What you need to do: Without adding or dropping anything, copy the entries below.

#### Data section ####

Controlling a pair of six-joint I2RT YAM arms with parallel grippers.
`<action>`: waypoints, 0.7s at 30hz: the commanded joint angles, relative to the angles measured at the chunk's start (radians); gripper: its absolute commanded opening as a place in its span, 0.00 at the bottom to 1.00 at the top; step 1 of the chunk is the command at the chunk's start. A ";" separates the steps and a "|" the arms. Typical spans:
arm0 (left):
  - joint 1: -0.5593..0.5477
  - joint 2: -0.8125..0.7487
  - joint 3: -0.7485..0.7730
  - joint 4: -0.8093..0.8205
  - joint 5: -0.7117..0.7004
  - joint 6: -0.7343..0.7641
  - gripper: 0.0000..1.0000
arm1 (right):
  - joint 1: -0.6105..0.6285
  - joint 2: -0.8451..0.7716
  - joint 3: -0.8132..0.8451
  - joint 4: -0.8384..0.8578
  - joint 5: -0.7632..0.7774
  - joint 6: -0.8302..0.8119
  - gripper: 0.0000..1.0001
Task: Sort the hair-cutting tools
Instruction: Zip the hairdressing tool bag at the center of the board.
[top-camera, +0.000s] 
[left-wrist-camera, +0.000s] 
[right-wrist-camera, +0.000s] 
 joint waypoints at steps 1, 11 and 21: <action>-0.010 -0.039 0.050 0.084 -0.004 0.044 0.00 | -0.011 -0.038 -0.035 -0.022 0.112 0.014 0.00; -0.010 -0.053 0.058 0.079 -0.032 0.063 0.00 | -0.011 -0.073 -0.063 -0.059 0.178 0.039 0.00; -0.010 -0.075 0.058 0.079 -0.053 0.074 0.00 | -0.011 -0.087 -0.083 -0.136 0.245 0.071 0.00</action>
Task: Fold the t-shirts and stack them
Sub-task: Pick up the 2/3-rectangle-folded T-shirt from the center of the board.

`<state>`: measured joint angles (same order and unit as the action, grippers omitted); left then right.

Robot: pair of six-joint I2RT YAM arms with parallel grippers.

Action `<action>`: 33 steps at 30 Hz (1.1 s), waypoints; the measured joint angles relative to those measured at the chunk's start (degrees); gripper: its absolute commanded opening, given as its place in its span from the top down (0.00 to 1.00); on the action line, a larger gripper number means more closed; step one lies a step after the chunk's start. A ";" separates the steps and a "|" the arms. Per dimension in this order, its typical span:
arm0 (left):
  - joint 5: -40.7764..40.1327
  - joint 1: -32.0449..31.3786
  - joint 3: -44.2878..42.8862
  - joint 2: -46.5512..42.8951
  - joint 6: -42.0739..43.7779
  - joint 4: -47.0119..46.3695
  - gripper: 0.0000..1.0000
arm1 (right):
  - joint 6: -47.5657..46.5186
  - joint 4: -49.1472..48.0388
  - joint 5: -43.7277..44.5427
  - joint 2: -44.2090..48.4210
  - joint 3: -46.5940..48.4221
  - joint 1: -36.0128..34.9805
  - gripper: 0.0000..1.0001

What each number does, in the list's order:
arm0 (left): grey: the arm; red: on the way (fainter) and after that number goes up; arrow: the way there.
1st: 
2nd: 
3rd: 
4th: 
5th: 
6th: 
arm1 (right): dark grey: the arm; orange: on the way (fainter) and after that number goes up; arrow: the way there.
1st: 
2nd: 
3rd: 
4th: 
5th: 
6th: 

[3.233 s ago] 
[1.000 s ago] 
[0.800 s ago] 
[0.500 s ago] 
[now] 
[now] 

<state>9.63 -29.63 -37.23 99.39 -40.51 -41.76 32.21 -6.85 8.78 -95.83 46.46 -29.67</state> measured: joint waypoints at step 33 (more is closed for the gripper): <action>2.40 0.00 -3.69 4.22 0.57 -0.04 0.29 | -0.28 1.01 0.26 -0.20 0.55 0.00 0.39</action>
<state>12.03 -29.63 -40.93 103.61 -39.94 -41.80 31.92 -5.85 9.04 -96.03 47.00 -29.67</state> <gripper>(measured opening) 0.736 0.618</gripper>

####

Solution for this problem:
Controlling a pair of six-joint I2RT YAM arms with parallel grippers.
`<action>`: waypoints, 0.7s at 30hz: the commanded joint angles, relative to the angles measured at the chunk's start (radians); gripper: its absolute commanded opening as a place in its span, 0.00 at the bottom to 1.00 at the top; step 1 of the chunk is the command at the chunk's start. A ";" separates the steps and a "|" the arms. Typical spans:
arm0 (left):
  - joint 1: -0.5593..0.5477
  - joint 2: -0.8125..0.7487
  - joint 3: -0.7485..0.7730
  - joint 4: -0.8093..0.8205
  - joint 5: -0.7117..0.7004
  - joint 6: -0.7343..0.7641
  - gripper: 0.0000..1.0000
arm1 (right):
  - joint 1: -0.6105..0.6285
  - joint 2: -0.8451..0.7716
  - joint 3: -0.8132..0.8451
  - joint 4: -0.8384..0.8578
  - joint 5: -0.7632..0.7774
  - joint 6: -0.8302..0.8119
  - gripper: 0.0000..1.0001
Task: Sort the hair-cutting tools
Instruction: Zip the hairdressing tool bag at the center of the board.
[top-camera, +0.000s] 
[left-wrist-camera, +0.000s] 
[right-wrist-camera, +0.000s] 
 joint waypoints at steps 1, 11 and 21: <action>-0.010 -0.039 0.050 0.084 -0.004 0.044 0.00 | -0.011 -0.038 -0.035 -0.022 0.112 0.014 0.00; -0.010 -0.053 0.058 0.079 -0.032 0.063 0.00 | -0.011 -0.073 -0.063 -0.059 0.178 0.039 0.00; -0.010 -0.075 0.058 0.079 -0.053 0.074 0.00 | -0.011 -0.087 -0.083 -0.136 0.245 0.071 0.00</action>
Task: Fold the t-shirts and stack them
Sub-task: Pick up the 2/3-rectangle-folded T-shirt from the center of the board.

`<state>`: measured joint angles (same order and unit as the action, grippers omitted); left then right.

Robot: pair of six-joint I2RT YAM arms with parallel grippers.

Action `<action>`: 33 steps at 30 Hz (1.1 s), waypoints; the measured joint angles relative to those measured at the chunk's start (degrees); gripper: its absolute commanded opening, given as its place in its span from the top down (0.00 to 1.00); on the action line, a larger gripper number means more closed; step one lies a step after the chunk's start. A ";" separates the steps and a "|" the arms. Per dimension in this order, its typical span:
arm0 (left):
  - joint 5: -40.7764..40.1327
  - joint 1: -32.0449..31.3786
  - joint 3: -44.2878..42.8862
  - joint 2: -46.5512..42.8951
  - joint 6: -42.0739..43.7779
  - joint 4: -47.0119..46.3695
  - gripper: 0.0000..1.0000
arm1 (right):
  - joint 6: -47.5657..46.5186
  - joint 4: -49.1472..48.0388
  - joint 5: -43.7277..44.5427
  - joint 2: -44.2090..48.4210
  - joint 3: -46.5940..48.4221
  - joint 1: -36.0128..34.9805
  - gripper: 0.0000..1.0001

What each number does, in the list's order:
arm0 (left): grey: the arm; red: on the way (fainter) and after that number goes up; arrow: the way there.
1st: 
2nd: 
3rd: 
4th: 
5th: 
6th: 
arm1 (right): dark grey: the arm; orange: on the way (fainter) and after that number goes up; arrow: the way there.
1st: 
2nd: 
3rd: 
4th: 
5th: 
6th: 

[3.233 s ago] 
[1.000 s ago] 
[0.800 s ago] 
[0.500 s ago] 
[now] 
[now] 

<state>9.63 -29.63 -37.23 99.39 -40.51 -41.76 32.21 -6.85 8.78 -95.83 46.46 -29.67</state> measured: joint waypoints at step 33 (more is closed for the gripper): <action>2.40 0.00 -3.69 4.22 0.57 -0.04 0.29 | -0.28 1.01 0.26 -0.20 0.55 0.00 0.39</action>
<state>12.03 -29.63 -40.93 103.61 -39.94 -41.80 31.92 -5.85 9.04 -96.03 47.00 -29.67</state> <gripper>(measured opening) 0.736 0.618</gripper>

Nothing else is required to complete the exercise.